How do you present to the board for the first time?
Clearly explain the purpose and objectives early on. Don't assume knowledge. Focus on communicating key insights, data, and recommendations. Avoid unnecessary details. Use visual aids like slides, handouts, or charts to emphasise important information. Allocate time for Q&A and discussion. Engage the board in two-way dialogue. Dress professionally and project confidence through body language and tone of voice.
What should be included in a board meeting presentation?
Agenda stating purpose, goals, and topics to be covered. Executive summary highlighting most critical points. Data analysis and trends in graphical formats. Benchmarks or comparisons to goals/competition. Options, recommendations, and/or requests for input. Q&A section to address questions. Contact information for follow up.

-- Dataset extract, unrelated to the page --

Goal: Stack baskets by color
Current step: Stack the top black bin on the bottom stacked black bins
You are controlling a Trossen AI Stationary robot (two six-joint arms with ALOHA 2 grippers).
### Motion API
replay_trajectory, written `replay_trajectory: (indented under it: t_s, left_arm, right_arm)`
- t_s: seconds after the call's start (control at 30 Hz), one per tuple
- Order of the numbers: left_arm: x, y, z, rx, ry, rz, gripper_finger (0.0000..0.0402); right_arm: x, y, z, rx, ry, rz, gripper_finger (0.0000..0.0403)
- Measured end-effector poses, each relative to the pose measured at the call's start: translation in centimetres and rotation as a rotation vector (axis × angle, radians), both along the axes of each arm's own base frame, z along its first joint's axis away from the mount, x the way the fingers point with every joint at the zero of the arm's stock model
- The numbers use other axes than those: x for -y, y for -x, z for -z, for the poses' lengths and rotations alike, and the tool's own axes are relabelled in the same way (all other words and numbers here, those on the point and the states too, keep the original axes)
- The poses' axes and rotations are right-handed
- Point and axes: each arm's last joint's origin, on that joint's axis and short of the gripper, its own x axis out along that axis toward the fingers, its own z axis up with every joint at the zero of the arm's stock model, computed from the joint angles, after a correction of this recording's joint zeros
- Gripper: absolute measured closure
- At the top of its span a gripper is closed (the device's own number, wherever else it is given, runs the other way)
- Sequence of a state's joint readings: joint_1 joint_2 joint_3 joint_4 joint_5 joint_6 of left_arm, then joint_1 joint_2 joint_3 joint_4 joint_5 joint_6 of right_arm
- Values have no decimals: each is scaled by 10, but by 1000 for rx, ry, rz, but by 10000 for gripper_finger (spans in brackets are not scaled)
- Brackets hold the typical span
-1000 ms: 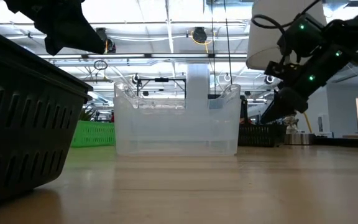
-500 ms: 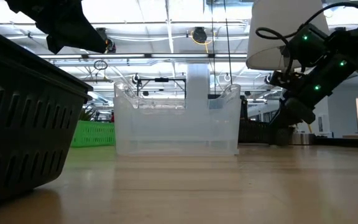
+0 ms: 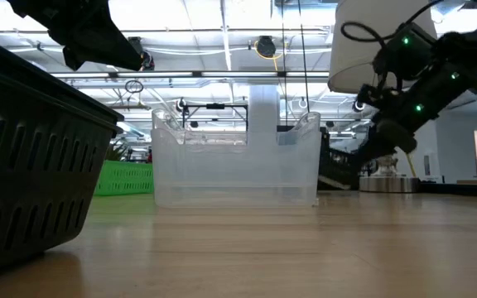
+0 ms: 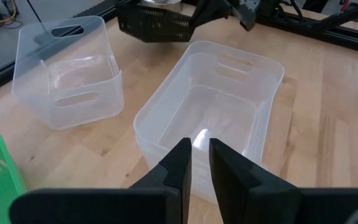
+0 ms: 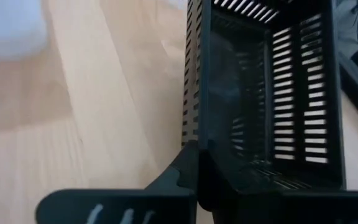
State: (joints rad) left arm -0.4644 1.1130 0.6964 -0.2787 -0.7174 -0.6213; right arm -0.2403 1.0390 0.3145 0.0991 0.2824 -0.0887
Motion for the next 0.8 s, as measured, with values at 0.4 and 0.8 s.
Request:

How do you act in a board meeting?
Arrive early and set up any visual aids or handouts needed. Introduce yourself and greet board members. Maintain eye contact and speak slowly and clearly. Answer questions directly and admit when you don't know. Stay calm and poised if asked difficult questions. Bring copies of your presentation for board members to reference.
How do you stay calm in a board meeting?
Prepare thoroughly to build confidence. Take deep breaths before entering the room. Channel nervous energy into passion for your work. Focus on listening attentively rather than worrying. If you make a mistake, correct it and move on. Remember the board wants you to succeed.
What to do when nervous before a board meeting?
Visualise yourself presenting successfully. Arrive early to settle in and test equipment. Review your notes but don't obsess over details. Have a bottle of water handy to take sips if needed. Do light stretches to release tension in your body. Approach the board members confidently and remember to smile.